Sure, I can access these through the online portals, but it’s not that fantastic. Although Google apps are entrenched in my work and collaboration with other NAG Online staff, I can’t effectively integrate them into my existing apps on the desktop properly. I don’t want to live in the browser all the time and I don’t want to move to Thunderbird for calendar syncing either. If I ever come up with a brilliant master plan for making money and save it in a document on Google Drive, Google’s within their rights to steal that idea as well.
Although a new Android phone would work for me, not only will I be spending more money on data to keep things synced up, I’m still going to have a disjointed setup. With the deprecation of Google Talk for the desktop (now replaced by Hangouts) I can’t even have synced conversations because Pidgin doesn’t support it. Still, it might be a better solution than…
Giving all my base to Microsoft
Opting for a Nokia Lumia device seems like a logical idea. I can use a Outlook account to sign into all three devices and have contacts, calendars, bookmarks and history synced up along with the tie-ins from OneDrive with the Camera Roll, synced documents and a mobile version of Office. OneDrive contents are available on all devices and syncing performance is as good as Dropbox. As far as my needs go, Microsoft does have an answer to most of them.
All this, however, requires me to drop Google’s services and use Microsoft’s instead. This includes switching my calendar over to Outlook, syncing all my contacts to Outlook, having all my messaging handled by Outlook and having to deal with spam on a daily basis. In addition, I’d have to find alternative ways of using Google Talk or Hangout and I’d have to commit the most heinous of crimes – to actually use Internet Explorer. Eugh!
Mind you, since my colleagues don’t use Outlook’s calendars, this could pose a problem when it comes to collaboration between teams. Google does calendaring very well and we’re all entrenched already in one way or another, so I’d be operating on my own in this regard.
There’s also the issue that Microsoft’s Modern UI apps for Mail, Calendar and People are not that great. The UI is big and clunky on Windows 8 and wastes a lot of screen estate that could be used more efficiently. At least Skype is somewhat good in a full-screened app, though I much prefer the desktop version. I could even use it as a Whatsapp replacement should Facebook ever screw that up, but who uses Skype for texting?

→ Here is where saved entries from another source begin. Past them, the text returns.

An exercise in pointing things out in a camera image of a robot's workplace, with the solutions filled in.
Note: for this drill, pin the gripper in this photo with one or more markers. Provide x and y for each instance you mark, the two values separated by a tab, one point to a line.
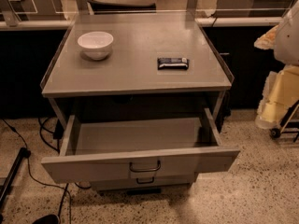
287	39

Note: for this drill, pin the grey top drawer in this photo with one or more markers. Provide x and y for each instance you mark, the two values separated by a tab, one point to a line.
138	149

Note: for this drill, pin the grey drawer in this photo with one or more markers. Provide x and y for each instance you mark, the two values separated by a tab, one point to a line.
141	183
138	149

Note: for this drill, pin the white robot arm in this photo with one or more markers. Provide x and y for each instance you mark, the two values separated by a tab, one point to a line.
283	39

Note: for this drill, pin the grey cabinet with top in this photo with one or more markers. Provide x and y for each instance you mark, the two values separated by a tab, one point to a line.
139	40

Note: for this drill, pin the grey lower drawer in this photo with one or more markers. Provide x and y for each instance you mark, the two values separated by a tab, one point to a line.
141	183

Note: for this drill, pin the white ceramic bowl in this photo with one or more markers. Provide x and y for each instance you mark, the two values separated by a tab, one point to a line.
96	45

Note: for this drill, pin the black floor stand bar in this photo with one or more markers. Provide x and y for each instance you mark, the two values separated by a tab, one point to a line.
7	181

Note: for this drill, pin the black round object floor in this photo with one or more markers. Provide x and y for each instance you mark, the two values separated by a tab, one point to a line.
48	219

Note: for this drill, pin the wheeled cart frame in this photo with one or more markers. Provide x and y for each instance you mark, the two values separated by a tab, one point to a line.
289	124

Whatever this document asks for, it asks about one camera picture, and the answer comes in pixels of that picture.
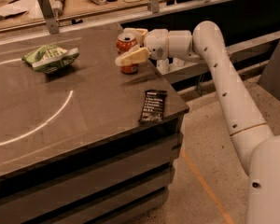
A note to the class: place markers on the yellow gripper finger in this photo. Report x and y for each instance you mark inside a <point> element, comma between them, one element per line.
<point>139,34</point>
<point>135,54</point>

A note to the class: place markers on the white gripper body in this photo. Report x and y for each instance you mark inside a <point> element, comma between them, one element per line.
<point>156,43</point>

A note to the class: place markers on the red coke can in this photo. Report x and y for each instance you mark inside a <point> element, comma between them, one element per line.
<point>124,43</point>

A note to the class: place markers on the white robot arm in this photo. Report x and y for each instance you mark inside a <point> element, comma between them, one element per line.
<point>258,149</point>

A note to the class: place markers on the clear sanitizer bottle left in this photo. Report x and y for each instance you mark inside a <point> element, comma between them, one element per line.
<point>163,66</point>

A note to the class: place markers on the black snack bar wrapper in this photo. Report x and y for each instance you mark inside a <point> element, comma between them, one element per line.
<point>153,106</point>

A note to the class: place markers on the green chip bag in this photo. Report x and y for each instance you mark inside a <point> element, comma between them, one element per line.
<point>50,58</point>

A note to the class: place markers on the white paper stack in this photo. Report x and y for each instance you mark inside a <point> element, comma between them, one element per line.
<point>31,7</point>

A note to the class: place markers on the dark drawer cabinet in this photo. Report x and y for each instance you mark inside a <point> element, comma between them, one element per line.
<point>110,183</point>

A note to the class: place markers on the grey metal shelf rail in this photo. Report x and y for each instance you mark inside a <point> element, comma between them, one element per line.
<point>237,52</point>

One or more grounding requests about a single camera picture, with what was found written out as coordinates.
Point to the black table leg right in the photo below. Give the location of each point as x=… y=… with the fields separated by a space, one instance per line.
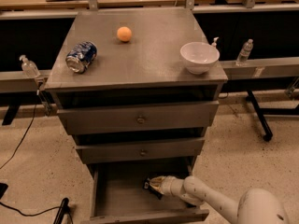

Seriously, anyone? Anyone use Skype for texting? Conversations aren’t even saved online for searching later. Why hasn’t Microsoft implemented that yet? Messages aren’t even synced with offline Skype clients.
In the end…
I don’t know what I’ll choose even when weighing up the pros and cons. Flipping a coin between Android and Windows Phone is easy, but I have to live with the way in which each ecosystem handles integration and it may or may not work for me. I want it to just work – I spend enough time troubleshooting other’s computers, I don’t want to have to fix my own.